DIMAPUR, June 8 (IANS): One of Northeast India's influential and oldest tribal separatist group National Socialist Council of Nagaland (NSCN) has expelled the group's chief from the outfit for alleged 'autocratic' style of functioning.
A meeting of the self-styled members of parliament of the NSCN at their mobile headquarters near Dimapur, Nagaland's commercial hub, first removed the septuagenarian chairman S.S. Khaplang and later expelled him from the outfit.
The decision to expel Khaplang came days after he removed the outfit's self-styled commander-in-chief 'general' Khole Konyak from his post.
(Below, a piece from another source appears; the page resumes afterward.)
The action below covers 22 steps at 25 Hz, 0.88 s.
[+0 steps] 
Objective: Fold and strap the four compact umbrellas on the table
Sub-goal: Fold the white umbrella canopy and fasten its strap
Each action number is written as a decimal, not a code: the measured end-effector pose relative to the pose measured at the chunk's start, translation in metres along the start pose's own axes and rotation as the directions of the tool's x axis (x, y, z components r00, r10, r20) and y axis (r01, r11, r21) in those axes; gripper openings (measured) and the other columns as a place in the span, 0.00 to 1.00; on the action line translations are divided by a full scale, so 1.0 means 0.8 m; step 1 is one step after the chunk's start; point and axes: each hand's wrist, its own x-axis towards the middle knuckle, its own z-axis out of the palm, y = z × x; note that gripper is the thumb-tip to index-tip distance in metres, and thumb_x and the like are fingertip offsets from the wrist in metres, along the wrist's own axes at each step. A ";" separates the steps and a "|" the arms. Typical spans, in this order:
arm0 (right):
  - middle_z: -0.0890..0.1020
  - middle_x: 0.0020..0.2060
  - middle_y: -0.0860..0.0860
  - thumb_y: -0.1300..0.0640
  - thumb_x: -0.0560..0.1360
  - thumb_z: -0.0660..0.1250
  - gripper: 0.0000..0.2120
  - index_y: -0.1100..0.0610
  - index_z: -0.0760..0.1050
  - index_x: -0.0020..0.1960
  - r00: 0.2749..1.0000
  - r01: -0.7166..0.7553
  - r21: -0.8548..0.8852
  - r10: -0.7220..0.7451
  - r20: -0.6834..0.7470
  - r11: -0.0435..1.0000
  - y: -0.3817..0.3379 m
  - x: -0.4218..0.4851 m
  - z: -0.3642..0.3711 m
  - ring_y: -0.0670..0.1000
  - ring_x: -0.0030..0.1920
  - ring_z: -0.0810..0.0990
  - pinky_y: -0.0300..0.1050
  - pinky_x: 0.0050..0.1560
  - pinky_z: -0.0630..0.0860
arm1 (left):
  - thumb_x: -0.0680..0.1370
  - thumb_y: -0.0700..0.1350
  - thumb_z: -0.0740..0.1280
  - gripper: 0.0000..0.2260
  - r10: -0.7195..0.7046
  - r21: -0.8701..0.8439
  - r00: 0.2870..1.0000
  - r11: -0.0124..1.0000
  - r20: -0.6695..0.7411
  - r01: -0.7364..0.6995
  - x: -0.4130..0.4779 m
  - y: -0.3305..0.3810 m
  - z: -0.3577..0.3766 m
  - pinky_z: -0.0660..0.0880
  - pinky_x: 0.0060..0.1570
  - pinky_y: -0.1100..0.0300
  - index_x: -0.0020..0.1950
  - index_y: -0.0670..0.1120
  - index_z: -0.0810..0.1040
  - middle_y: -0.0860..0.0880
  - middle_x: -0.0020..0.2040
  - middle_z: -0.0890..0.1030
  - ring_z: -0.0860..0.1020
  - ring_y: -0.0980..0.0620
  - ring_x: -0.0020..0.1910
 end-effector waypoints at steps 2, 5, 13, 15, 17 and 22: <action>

"The meeting deliberated on the unceremonious and unconstitutional action of chairman S.S. Khaplang who, without the consent and approval of the 'national assembly', removed one of the senior-most freedom fighters in South East Asia and a widely respected Naga political figure 'general', Khole Konyak, commander-in-chief of the Naga army (the outfit's armed wing)," an NSCN statement said.
"Every single member of the august house with raised right hand demanded expulsion and impeachment of S.S. Khaplang. And finally he was expelled."
Konyak was nominated as the acting chairman of the NSCN.
The NSCN had split into two factions in 1988 following ideological differences.
The two NSCN groups, one led by guerrilla leaders Isak Chishi Swu and Thuingaleng Muivah (NSCN-IM), and the other faction, until recently headed by S.S. Khaplang (NSCN-Khaplang), have been engaged in a bitter turf war for territorial supremacy with an estimated 500 cadres killed in the past decade.
The two factions are also operating a ceasefire with New Delhi - the NSCN-IM is currently holding talks with the Indian government after entering into a truce in 1997.
The Khaplang faction of the NSCN is yet to begin formal peace talks although it entered into a ceasefire in 2001.
Khaplang, since the NSCN split in 1988, was operating out of Myanmar and never visited Nagaland.